Authors use an extrapolation to estimate the value of two parameters affecting the muon anomaly correction. These are shown as points with red bars at the left of the two panels. The extrapolations are based on linear fits to the three closest points on the right. The abscissa is a ratio between assumed values of the mass of valence and sea quarks - you can happily ignore this bit, but the relevant thing is that when you extrapolate you should do so with the smallest level arm you can, and that is what authors do by taking the close points; but you should also use all the relevant information you have, unless you can prove that the extra one you left out is irrelevant or nocuous. And this is, to my understanding, not done in the article. [Disclaimer 1: I might be wrong, as I already explained I am not an expert and I have probably missed important information from my casual browsing of the article. Please correct me in the thread below if that is the case!]

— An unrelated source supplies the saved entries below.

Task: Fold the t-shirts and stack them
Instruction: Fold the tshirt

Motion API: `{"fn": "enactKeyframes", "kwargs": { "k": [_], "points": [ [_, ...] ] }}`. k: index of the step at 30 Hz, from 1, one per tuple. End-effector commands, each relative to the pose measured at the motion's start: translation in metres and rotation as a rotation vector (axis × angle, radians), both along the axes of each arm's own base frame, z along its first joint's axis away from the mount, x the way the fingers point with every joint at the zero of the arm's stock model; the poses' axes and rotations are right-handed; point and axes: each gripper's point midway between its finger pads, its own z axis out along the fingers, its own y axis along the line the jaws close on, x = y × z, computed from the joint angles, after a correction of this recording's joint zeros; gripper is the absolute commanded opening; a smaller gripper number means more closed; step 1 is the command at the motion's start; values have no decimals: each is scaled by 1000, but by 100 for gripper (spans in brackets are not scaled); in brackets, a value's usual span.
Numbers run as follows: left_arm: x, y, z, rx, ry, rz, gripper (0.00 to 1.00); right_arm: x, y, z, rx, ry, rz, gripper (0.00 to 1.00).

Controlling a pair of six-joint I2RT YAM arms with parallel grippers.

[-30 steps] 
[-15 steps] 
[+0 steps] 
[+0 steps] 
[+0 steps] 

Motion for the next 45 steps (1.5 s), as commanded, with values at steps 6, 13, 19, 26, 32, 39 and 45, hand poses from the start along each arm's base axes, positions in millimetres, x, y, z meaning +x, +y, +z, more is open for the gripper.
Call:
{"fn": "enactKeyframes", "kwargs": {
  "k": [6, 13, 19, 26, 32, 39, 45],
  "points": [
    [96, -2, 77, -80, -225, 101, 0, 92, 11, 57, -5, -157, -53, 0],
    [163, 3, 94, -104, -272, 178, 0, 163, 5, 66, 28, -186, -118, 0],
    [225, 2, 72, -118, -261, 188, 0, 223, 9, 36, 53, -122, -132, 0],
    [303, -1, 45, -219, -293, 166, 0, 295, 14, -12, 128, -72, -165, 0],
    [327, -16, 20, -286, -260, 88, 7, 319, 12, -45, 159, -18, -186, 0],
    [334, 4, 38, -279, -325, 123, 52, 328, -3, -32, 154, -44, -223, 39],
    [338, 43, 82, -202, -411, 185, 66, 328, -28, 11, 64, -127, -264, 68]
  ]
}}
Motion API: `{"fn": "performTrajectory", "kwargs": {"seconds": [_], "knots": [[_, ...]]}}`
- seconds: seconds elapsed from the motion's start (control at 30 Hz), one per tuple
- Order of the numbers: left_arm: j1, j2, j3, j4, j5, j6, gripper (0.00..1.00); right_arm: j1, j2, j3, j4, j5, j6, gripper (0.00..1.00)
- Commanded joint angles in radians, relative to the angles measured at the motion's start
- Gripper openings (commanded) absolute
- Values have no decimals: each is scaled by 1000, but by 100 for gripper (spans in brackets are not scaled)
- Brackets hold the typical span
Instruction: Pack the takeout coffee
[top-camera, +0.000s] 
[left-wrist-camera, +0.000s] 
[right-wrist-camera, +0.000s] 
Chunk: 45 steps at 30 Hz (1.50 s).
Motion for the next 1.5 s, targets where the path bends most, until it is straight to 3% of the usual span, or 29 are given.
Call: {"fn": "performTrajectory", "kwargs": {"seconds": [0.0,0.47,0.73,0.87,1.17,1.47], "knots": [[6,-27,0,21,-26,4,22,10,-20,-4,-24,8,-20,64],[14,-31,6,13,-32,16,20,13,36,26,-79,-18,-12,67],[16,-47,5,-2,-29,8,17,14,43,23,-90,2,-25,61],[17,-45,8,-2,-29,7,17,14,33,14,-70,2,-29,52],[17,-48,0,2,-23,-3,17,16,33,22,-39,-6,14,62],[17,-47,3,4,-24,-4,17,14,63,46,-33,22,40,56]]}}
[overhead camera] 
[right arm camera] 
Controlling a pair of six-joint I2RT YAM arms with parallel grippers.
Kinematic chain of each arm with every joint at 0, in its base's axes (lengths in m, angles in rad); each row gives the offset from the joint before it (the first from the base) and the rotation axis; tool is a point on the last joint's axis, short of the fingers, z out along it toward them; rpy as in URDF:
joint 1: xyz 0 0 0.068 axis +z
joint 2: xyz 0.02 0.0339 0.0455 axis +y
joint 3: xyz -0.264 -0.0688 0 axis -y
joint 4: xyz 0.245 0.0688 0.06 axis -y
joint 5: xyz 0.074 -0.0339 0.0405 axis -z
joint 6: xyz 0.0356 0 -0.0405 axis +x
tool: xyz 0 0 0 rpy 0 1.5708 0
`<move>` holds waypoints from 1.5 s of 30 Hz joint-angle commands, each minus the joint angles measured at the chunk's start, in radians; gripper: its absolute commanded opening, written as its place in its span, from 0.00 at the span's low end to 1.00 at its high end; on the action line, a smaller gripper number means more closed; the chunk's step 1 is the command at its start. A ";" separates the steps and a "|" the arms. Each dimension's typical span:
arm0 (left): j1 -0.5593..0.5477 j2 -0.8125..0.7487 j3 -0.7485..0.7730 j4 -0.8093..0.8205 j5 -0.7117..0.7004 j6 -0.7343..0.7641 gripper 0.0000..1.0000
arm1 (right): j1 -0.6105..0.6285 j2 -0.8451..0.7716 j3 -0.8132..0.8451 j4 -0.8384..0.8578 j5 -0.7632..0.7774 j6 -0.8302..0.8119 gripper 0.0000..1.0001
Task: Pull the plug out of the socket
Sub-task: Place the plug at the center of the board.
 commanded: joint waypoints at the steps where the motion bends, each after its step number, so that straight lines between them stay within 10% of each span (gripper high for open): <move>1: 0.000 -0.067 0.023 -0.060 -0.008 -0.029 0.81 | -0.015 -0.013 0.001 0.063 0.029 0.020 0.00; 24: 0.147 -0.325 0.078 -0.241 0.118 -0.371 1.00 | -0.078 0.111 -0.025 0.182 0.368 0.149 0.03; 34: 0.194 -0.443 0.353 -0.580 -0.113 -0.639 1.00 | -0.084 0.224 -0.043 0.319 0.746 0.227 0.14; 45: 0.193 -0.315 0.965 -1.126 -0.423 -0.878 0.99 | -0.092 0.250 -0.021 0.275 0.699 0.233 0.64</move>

So one might be left with the doubt that if the two points at higher mass ratio had been included in the extrapolation fit, the result would have been significantly different, lowering the two estimated contributions beyond the range of the quoted error bars on the extrapolated parameters. Now, in data analysis, any ad-hockery or non-pre-data-justified procedures must ALWAYS be regarded as suspicious. Plus, researchers are human being, and they (I mean we) too, like the rest of us (I mean you) fall sometimes prey to our desires. As the precise value extracted by this result is exactly the one that produces the highest impact in the field, one is justified in questioning every bit of its cooking with the strongest possible determination.

[Authors of the paper should excuse me if I seem to imply any sort of misconduct: my comment is absolutely general here, and it applies to any scientist.]

 Whether this is a relevant information, however, remains obscure to me. Maybe some lattice QCD tourist-theorist here could teach me a lesson in the comments thread below? Thank you very much!